In December, the law and policy center and three other environmental groups filed a petition in D.C.’s U.S. Circuit Court of Appeals calling on the EPA to include existing freighters in all of the new standards, arguing that lax regulations have contributed to the spread of invasive species nationwide. 

“Why exempt ships when we know that there is technology that they can put on that will at least try to reduce the spread of invasive species,” said Marc Smith, the policy director for National Wildlife Federation, one of the groups filing the petition.

The same month, the attorneys general of Illinois, Michigan and Vermont also filed an amicus brief in support of the resolution.

“The Great Lakes are a critical resource to Illinois and surrounding states, which is why we need to defend the protections we have in place to avoid invasive species that create long-term environmental harm,” Illinois Attorney General Kwame Raoul said in a statement.

The Canadian government will require all Great Lakes vessels to install ballast water treatment systems by 2030, and some shipowners there have begun to install the technology. 

In the United States, however, the EPA’s regulations only require lakers built in the future and ocean-going freighters to install treatment systems that will remove and kill foreign organisms in ballast water. The standards will take effect once the U.S. Coast Guard has finalized rules for implementation of the EPA standards, which may take up to two years.

According to the law and policy center, 90% of existing lakers were built before 2009.

Bloom called the EPA’s new ballast standards a “free pass.” 

In a 2022 report by Great Lakes Now, the Lake Carriers’ Association, a trade group that represents U.S. shipping fleets on the Great Lakes, touted the first new freighter built in 35 years.

“The beauty of our environment is these are freshwater ships, and they last a long time. They don’t corrode like saltwater ships do and we maintain them,” said Jim Weakley, president of the Lake Carriers’ Association, in the report.

Quagga and zebra mussels shells, along with other shells and debris, clutter the dunes area at Montrose Beach on April 13, 2021, in Chicago. Both types of mussels are considered invasive species. (Erin Hooley/Chicago Tribune)

A representative with the Lake Carriers’ declined to comment.

The EPA’s final rule, however, said retrofitting lakers would pose sky-high costs and other technical challenges. An EPA spokesperson declined to comment on the final standards.

In a November report from Wisconsin Public Radio, Weakley also said current ballast water treatment systems are costly and ineffective. One 2017 estimate from the shipping industry found it could cost as much as $36 million per vessel to install.

Around 63 lakers operate exclusively on the Great Lakes today, according to the law and policy center. These ships, which range from 600 to 1,000 feet in length, transport bulk cargo, including iron ore, grain, coal and limestone. Lakers make 50 to 100 trips annually and handle about half of the billions of dollars’ worth of cargo that moves around the Great Lakes each year.

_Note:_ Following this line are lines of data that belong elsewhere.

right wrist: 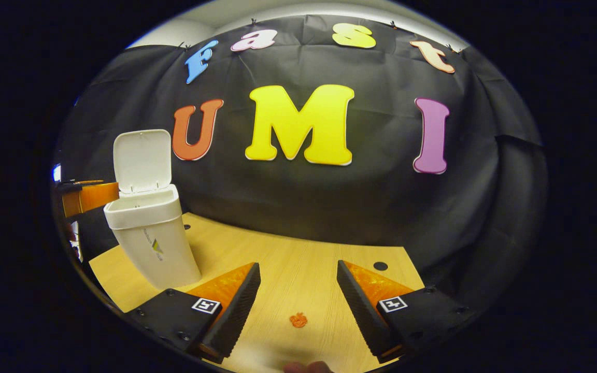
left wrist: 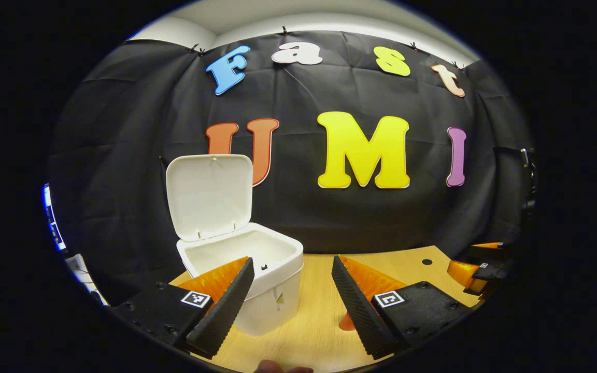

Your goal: Press the lid of the desktop garbage bin to open it, pick up the crumpled paper on the desktop and throw it into the bin, then pick up the pop can on the desktop and drop it into the bin, and finally close the garbage bin lid.

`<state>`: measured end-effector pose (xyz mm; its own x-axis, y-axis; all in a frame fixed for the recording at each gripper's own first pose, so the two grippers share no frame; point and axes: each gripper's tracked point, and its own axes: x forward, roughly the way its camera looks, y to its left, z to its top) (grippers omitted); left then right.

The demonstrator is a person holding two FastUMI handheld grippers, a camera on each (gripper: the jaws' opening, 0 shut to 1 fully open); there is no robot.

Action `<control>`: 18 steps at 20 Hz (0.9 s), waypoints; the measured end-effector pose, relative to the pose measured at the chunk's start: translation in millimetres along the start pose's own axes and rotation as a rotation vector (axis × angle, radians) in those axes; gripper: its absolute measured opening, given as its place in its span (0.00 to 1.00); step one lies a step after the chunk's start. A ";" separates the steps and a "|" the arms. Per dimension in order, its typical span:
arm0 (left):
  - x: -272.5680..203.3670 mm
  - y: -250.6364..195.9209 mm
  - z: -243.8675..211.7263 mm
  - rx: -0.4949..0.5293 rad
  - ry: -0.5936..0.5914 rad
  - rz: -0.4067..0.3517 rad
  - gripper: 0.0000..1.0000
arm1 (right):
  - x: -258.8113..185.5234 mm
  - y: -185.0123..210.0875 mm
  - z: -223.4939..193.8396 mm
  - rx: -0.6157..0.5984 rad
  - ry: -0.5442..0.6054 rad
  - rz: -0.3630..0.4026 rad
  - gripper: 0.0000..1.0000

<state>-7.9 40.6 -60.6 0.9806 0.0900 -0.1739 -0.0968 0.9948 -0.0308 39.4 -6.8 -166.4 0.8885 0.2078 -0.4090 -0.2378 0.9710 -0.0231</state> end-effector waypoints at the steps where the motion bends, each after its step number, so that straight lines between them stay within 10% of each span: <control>1: -3.5 -2.8 -4.6 0.005 0.013 -0.008 0.98 | 6.6 -0.6 -13.5 -0.002 0.030 0.008 0.95; 18: -52.7 2.2 -58.6 -0.007 0.211 0.050 0.98 | 112.5 1.6 -196.7 0.002 0.469 0.113 0.96</control>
<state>-69.7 35.3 -109.2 0.9172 0.1270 -0.3776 -0.1467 0.9889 -0.0235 61.9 -5.0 -391.9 0.5844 0.2374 -0.7759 -0.3218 0.9457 0.0470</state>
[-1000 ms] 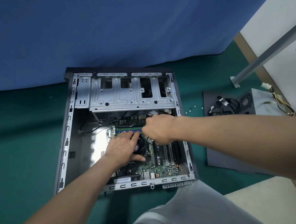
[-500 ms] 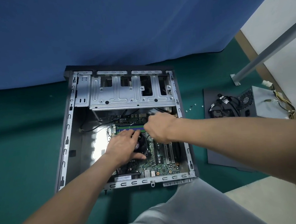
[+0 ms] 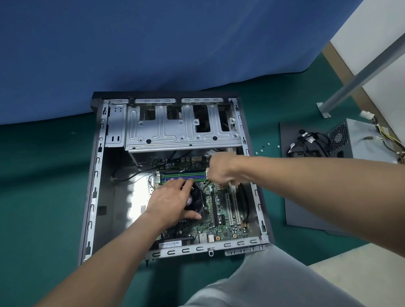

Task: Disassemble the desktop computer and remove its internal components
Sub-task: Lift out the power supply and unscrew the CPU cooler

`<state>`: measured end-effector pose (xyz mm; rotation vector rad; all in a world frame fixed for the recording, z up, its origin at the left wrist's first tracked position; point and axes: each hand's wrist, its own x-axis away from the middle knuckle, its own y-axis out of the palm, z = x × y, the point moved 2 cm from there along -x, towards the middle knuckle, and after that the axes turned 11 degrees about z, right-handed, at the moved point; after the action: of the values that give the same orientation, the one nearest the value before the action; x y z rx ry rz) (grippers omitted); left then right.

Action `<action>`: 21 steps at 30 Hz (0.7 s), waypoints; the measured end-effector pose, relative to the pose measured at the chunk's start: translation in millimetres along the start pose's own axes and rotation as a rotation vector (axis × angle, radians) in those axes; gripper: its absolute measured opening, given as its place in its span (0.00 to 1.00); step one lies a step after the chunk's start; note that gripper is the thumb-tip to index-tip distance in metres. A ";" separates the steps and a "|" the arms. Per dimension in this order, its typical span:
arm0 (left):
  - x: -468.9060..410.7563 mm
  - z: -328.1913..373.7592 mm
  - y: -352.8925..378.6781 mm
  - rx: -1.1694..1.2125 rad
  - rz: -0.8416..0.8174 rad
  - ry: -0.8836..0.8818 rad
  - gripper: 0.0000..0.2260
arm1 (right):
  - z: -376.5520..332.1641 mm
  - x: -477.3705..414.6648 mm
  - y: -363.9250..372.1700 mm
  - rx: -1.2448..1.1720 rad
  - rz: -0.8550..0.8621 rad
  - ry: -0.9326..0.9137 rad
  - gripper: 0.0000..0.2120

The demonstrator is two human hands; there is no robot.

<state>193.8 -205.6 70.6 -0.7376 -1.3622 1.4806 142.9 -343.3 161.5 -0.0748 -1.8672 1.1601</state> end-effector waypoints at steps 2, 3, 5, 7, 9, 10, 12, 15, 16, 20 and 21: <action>-0.6 0.3 -0.6 -0.003 -0.002 0.002 0.44 | -4.9 6.5 -2.1 0.313 0.121 -0.217 0.10; -0.8 0.3 -0.9 -0.005 -0.005 0.002 0.44 | -6.4 9.5 -2.3 0.461 0.159 -0.343 0.11; -1.2 0.5 -1.3 -0.007 -0.001 0.004 0.44 | -7.9 14.4 -2.3 0.680 0.182 -0.614 0.09; -1.2 0.8 -2.1 -0.014 0.007 0.010 0.42 | -9.6 16.7 0.0 0.762 0.187 -0.781 0.11; -0.4 1.3 -2.4 -0.013 0.007 0.009 0.43 | -11.8 13.4 -2.9 0.671 0.196 -0.743 0.09; 0.6 1.5 -2.2 -0.008 0.003 0.005 0.44 | -12.3 10.4 -4.6 0.575 0.205 -0.694 0.07; 2.0 1.3 -1.7 -0.001 -0.004 -0.003 0.44 | -11.1 2.7 -4.5 0.413 0.182 -0.510 0.15; 2.6 1.2 -0.6 -0.005 -0.002 -0.004 0.44 | -1.3 -6.2 -1.5 -0.080 0.073 -0.063 0.16; 2.6 1.1 -0.6 -0.002 -0.004 -0.005 0.45 | 2.0 -6.0 0.9 -0.214 0.008 0.083 0.14; 2.3 0.1 -0.5 0.012 -0.002 -0.006 0.45 | -0.5 0.1 -0.8 0.006 0.018 -0.009 0.10; 1.7 0.3 -0.5 0.010 0.001 -0.004 0.45 | -1.3 3.8 -2.6 0.136 0.076 -0.089 0.08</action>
<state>193.0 -204.1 71.5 -0.7299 -1.3565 1.4896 142.6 -342.1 166.1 -0.0178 -1.8708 1.3595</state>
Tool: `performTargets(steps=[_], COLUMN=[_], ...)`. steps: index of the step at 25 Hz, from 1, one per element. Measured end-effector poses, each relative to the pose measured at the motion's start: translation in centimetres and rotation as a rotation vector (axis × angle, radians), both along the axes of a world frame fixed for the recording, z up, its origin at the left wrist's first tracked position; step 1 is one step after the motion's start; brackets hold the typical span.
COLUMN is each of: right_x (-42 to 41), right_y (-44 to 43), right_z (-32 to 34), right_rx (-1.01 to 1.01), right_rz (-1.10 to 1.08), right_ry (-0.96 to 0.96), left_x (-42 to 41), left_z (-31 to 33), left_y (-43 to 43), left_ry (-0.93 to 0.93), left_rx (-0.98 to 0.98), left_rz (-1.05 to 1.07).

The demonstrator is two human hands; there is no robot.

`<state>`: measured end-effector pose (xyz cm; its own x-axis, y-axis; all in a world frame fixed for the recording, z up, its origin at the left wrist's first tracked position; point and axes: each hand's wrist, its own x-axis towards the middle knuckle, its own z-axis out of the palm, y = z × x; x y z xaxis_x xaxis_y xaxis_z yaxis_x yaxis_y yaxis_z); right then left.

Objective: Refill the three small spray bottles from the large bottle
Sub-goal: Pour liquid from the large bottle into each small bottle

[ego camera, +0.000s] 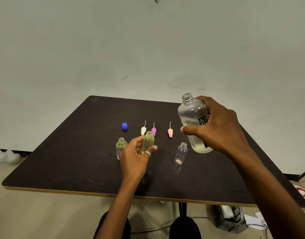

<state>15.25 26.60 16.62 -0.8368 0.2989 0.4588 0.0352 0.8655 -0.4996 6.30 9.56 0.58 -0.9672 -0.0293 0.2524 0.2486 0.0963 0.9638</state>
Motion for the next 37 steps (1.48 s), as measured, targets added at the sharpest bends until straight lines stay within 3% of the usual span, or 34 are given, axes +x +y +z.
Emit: performTargets(steps=[7, 30, 33, 37], right_x=[0.8, 1.8, 1.8, 2.0], right_y=[1.9, 3.1, 3.3, 3.4], right_z=[-1.0, -1.7, -1.9, -2.6], right_rx=[-0.048, -0.072, -0.069, -0.075], right_rz=[-0.012, -0.004, -0.015, -0.001], right_ry=[0.003, 0.005, 0.015, 0.011], left_x=[-1.1, 1.2, 5.7, 7.5], left_z=[-3.7, -3.3, -2.4, -0.5], left_y=[1.3, 0.1, 0.0, 2.7], left_ry=[-0.079, -0.170, -0.037, 0.122], left_rx=[-0.106, -0.177, -0.238, -0.140], left_rz=[-0.016, 0.040, 0.163, 0.012])
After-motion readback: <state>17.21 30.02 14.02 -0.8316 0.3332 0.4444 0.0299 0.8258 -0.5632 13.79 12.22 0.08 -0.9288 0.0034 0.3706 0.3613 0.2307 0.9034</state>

To balance their weight during loading and unloading of cargo, ships pump millions of gallons of water into their ballast tanks often at one port and then release it later at another port.

Freighters have enabled the spread of zebra and quagga mussels, the round goby, a small, invasive, bottom-dwelling fish, as well as harmful pathogens from algal blooms and viral diseases in fish through their ballast waters.

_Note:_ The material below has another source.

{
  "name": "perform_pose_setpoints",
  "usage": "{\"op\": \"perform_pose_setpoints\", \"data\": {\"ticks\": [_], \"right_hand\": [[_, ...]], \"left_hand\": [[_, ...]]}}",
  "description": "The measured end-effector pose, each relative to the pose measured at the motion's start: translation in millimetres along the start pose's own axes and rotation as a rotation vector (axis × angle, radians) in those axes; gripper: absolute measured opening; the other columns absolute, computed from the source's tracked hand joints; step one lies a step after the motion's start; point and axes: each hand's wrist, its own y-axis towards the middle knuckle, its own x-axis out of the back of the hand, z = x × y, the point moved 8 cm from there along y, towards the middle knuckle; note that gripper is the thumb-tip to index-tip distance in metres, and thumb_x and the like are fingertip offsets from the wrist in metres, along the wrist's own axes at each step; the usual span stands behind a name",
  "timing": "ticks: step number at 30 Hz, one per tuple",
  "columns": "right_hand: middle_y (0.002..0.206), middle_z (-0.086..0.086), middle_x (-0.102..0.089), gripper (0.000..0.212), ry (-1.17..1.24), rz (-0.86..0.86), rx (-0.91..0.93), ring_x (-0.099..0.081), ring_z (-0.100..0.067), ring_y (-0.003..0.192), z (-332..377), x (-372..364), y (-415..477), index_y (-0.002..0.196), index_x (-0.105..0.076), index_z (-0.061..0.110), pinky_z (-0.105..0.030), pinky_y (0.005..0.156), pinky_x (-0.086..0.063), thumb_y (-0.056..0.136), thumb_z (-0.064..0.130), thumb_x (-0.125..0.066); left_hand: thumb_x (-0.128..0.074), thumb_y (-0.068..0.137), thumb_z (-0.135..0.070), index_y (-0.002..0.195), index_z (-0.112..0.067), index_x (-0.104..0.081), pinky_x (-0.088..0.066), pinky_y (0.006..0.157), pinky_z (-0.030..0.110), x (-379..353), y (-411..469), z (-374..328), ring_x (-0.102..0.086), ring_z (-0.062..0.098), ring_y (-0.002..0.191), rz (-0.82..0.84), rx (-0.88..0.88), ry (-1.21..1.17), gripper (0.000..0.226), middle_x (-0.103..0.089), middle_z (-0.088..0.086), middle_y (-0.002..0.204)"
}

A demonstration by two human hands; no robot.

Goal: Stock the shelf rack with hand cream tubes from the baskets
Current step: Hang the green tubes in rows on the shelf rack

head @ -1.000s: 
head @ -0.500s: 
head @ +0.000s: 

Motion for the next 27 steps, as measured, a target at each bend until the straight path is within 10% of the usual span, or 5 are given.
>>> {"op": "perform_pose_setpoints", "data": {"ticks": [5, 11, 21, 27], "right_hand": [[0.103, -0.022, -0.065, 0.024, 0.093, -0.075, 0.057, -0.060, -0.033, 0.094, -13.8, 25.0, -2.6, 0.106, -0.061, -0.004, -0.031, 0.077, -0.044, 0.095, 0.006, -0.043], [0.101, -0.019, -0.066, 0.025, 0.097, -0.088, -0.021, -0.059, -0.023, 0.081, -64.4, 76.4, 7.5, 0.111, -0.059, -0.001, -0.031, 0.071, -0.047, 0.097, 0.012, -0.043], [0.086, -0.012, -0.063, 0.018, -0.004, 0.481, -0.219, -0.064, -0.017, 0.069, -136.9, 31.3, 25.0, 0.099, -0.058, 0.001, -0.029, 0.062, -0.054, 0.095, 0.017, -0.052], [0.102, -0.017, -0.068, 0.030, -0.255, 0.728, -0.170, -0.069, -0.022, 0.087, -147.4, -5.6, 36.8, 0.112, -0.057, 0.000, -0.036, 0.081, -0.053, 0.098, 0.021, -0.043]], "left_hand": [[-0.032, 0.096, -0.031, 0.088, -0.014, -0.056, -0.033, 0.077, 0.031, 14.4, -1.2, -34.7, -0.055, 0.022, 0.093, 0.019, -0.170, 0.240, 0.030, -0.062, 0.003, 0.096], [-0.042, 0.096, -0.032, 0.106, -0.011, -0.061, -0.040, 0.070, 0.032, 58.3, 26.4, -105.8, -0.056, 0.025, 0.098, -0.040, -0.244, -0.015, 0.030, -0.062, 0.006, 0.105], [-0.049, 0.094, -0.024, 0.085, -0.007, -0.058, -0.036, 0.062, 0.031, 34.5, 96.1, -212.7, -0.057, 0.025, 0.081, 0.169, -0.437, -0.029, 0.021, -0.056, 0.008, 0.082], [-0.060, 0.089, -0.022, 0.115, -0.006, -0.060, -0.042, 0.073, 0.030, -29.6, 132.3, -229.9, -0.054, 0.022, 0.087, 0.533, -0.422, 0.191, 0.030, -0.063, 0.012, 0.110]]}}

“The impacts of invasive species go beyond economics. They collapse food webs, harm fisheries and affect the quality of life for everyone who uses the Great Lakes,” Smith said.

Mussel crisis

In the late 1980s, zebra mussels, native to the Caspian and Black seas, arrived in Lake St. Clair brought in by an ocean-going freighter. Quagga mussels arrived soon after. Within a decade, the mollusks could be found in all the Great Lakes. 

They have cost the region billions of dollars — from clogging industrial plant pipes to damaging boats and harming fisheries — according to the U.S. Fish and Wildlife Service.

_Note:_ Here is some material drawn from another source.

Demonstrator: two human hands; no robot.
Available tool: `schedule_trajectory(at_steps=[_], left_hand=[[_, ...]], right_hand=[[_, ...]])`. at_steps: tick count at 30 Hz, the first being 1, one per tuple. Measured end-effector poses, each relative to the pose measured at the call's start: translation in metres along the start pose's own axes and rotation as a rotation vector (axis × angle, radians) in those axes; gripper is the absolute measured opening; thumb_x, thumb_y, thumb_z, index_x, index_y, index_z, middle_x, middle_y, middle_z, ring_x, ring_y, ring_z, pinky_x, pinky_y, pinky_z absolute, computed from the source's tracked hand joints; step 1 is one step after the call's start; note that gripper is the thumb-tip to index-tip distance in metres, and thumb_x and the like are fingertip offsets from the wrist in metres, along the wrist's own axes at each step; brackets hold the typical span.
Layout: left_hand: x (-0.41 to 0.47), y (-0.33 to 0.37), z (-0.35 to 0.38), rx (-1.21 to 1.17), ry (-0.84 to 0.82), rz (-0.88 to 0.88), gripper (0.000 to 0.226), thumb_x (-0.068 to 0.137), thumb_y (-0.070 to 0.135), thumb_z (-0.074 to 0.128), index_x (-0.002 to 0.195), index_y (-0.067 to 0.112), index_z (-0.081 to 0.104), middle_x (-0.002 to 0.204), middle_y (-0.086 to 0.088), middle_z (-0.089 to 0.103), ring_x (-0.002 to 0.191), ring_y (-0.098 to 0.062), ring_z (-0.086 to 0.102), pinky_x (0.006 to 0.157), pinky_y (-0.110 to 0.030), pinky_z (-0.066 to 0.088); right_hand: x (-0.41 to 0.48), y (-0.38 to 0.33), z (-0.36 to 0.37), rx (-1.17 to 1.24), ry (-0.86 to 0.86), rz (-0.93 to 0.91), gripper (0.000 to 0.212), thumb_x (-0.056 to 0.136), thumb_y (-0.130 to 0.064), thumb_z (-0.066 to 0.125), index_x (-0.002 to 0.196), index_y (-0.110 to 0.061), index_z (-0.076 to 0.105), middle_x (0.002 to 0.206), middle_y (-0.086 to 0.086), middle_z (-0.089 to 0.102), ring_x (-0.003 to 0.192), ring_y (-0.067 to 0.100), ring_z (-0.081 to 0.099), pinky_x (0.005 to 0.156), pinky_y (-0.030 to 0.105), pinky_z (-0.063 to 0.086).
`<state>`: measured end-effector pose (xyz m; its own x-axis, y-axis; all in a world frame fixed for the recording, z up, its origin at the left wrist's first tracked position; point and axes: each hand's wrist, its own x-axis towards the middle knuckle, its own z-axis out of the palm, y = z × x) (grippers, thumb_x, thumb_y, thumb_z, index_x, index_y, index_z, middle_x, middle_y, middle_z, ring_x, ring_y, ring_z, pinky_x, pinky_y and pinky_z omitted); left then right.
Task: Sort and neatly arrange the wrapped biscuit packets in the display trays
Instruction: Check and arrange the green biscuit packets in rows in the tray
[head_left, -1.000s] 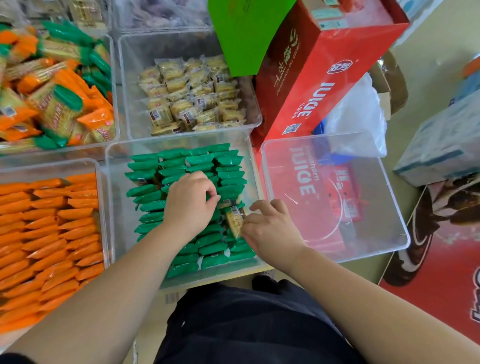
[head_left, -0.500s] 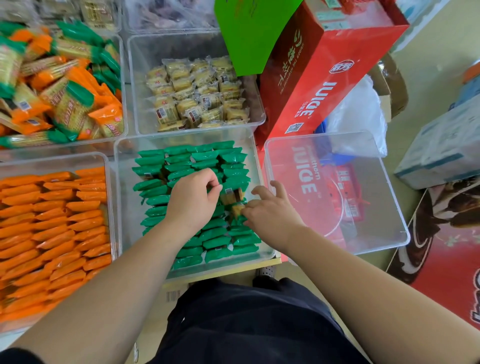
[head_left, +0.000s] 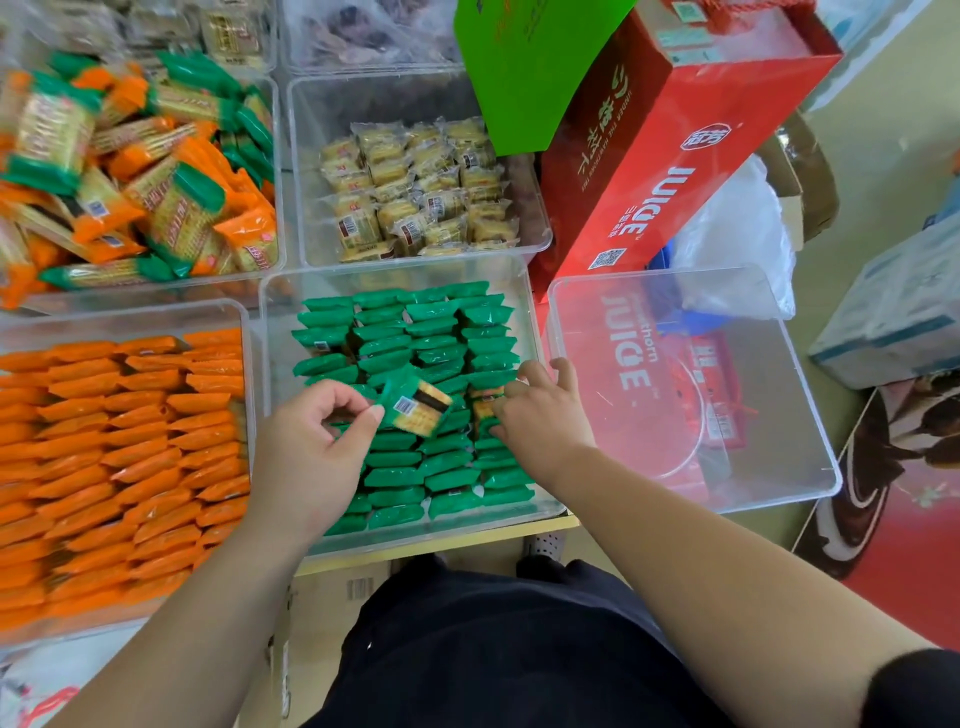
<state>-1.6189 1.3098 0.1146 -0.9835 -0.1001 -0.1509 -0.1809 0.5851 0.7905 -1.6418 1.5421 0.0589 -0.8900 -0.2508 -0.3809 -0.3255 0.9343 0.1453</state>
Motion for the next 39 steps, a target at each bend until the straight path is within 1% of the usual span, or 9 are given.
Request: schedule_trajectory(at_steps=[5,9,12,18,21,25,30,34,39], left_hand=[[-0.012,0.004,0.005,-0.043,-0.027,-0.061,0.013,0.091,0.021,0.07,0.08,0.023,0.065,0.071,0.004,0.063,0.064,-0.007,0.053,0.056,-0.029,0.041],[-0.017,0.017,0.008,-0.093,-0.056,-0.113,0.011,0.091,0.02,0.071,0.081,0.021,0.067,0.078,0.003,0.066,0.076,-0.011,0.061,0.066,-0.028,0.046],[-0.02,0.033,0.009,-0.266,-0.061,-0.199,0.009,0.091,0.016,0.071,0.083,0.018,0.068,0.078,0.001,0.071,0.078,-0.013,0.066,0.075,-0.031,0.051],[-0.026,0.068,0.012,-0.675,-0.135,-0.303,0.01,0.093,0.001,0.063,0.091,0.011,0.064,0.088,-0.003,0.074,0.083,-0.02,0.073,0.081,-0.039,0.053],[-0.027,0.076,0.012,-0.614,-0.154,-0.291,0.022,0.093,0.0,0.062,0.107,0.017,0.067,0.095,-0.002,0.076,0.087,-0.02,0.073,0.081,-0.036,0.055],[-0.029,0.077,0.014,-0.591,-0.126,-0.312,0.014,0.091,-0.001,0.065,0.101,0.007,0.071,0.092,-0.009,0.075,0.078,-0.017,0.071,0.085,-0.043,0.056],[-0.034,0.078,0.017,-0.883,-0.218,-0.467,0.025,0.085,0.001,0.065,0.109,-0.004,0.064,0.105,-0.021,0.062,0.072,-0.018,0.063,0.071,-0.033,0.052],[-0.044,0.095,0.014,-1.078,-0.259,-0.445,0.014,0.075,0.004,0.065,0.088,0.008,0.068,0.107,-0.018,0.062,0.077,-0.021,0.057,0.064,-0.029,0.052],[-0.054,0.125,0.009,-0.977,-0.3,-0.272,0.014,0.07,0.006,0.068,0.07,0.017,0.076,0.081,-0.008,0.065,0.07,-0.017,0.06,0.069,-0.033,0.048]], right_hand=[[-0.009,0.003,-0.01,0.03,0.002,-0.026,0.013,0.095,-0.03,0.061,0.104,-0.027,0.071,0.112,-0.004,0.068,0.138,0.029,0.032,0.116,0.061,0.005],[-0.025,0.016,-0.015,0.117,0.188,-0.054,0.02,0.094,-0.025,0.06,0.108,-0.026,0.074,0.113,-0.005,0.071,0.134,0.027,0.042,0.11,0.051,0.02],[-0.047,0.026,-0.033,0.608,0.327,0.081,0.023,0.099,-0.03,0.059,0.112,-0.02,0.076,0.109,-0.006,0.073,0.114,0.019,0.058,0.095,0.037,0.04],[-0.093,0.041,-0.075,1.569,0.156,0.265,0.018,0.095,-0.011,0.066,0.111,-0.012,0.073,0.093,-0.002,0.078,0.084,0.01,0.072,0.067,0.022,0.054],[-0.107,0.046,-0.087,1.666,0.265,0.272,0.015,0.092,-0.007,0.069,0.105,-0.009,0.075,0.088,0.001,0.078,0.073,0.009,0.07,0.063,0.022,0.053],[-0.114,0.051,-0.097,1.685,0.321,0.253,0.009,0.092,-0.007,0.068,0.095,-0.007,0.076,0.083,0.003,0.076,0.069,0.009,0.067,0.062,0.022,0.054],[-0.115,0.06,-0.1,1.869,0.246,0.204,0.011,0.089,-0.006,0.069,0.079,-0.01,0.072,0.079,0.012,0.07,0.07,0.018,0.059,0.063,0.028,0.051],[-0.112,0.071,-0.088,2.131,0.041,0.213,0.006,0.081,-0.018,0.07,0.075,-0.016,0.07,0.091,0.015,0.068,0.082,0.026,0.058,0.071,0.032,0.049],[-0.108,0.068,-0.076,2.259,-0.054,0.267,0.007,0.081,-0.016,0.067,0.075,-0.017,0.065,0.095,0.014,0.07,0.078,0.02,0.065,0.064,0.026,0.052]])
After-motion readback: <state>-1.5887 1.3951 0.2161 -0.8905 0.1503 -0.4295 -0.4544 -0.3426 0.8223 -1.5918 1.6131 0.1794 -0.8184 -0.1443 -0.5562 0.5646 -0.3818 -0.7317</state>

National Oceanic and Atmospheric Administration scientists estimated there were about 300 trillion invasive mussels in Lake Michigan alone from a 2015 count.

Quagga and zebra mussels shells, along with other shells and debris, clutter the dunes area at Montrose Beach on April 13, 2021, in Chicago. Both types of mussels are considered invasive species. (Erin Hooley/Chicago Tribune)

Today, damages from invasive mussels in the Great Lakes cost over $500 million annually, the National Invasive Species Information Center found.

“These mussels build up huge masses, thousands and thousands of pounds of these things on water intake pipes. They can plug and damage infrastructure,” said Greg McClinchey, director of policy and legislative affairs of the Great Lakes Fishery Commission. “It costs huge amounts of money for the cities to keep our water structures working.”

Related Articles


An estimated 300 trillion invasive mussels blanket Lake Michigan. Eradication may be impossible, but small-scale removal efforts could be the answer.


In Lake Michigan’s first national sanctuary, nearly 100 possible shipwrecks could reveal tales of the superhighways of the Great Lakes


Scientists race to save Lake Michigan whitefish as invasive mussels, warming waters are wiping out population

According to Clear Seas, an independent, nonprofit marine shipping research center, 30% of the estimated 185 aquatic nonnative species in the Great Lakes were introduced by ballast water. Humans are another source.

Between 2006 and 2008, both the U.S. and Canada issued mandatory regulations requiring salties to exchange and flush their ballast water in the open ocean before entering the Great Lakes.

Since then, scientists have observed major changes. A Canadian study by Anthony Ricciardi, a biology professor at McGill University in Montreal, and Hugh MacIsaac, a professor at the University of Windsor, discovered that these measures have significantly reduced invasive species in the ecosystem.

After 2006, the rate of discovery of new nonnative species in the Great Lakes declined by 85%, the lowest level in the last two centuries, the study found.

“The overall rate of invasion for the Great Lakes has dropped precipitously,” Ricciardi said. However, he noted that the Great Lakes today remain vulnerable to other sources of invasion, such as these species spreading through canals or human trade and farming activities. 

The other concern is existing invasive species in the Great Lakes spreading throughout the region on vessels, a threat that environmentalists are highlighting in their December petition.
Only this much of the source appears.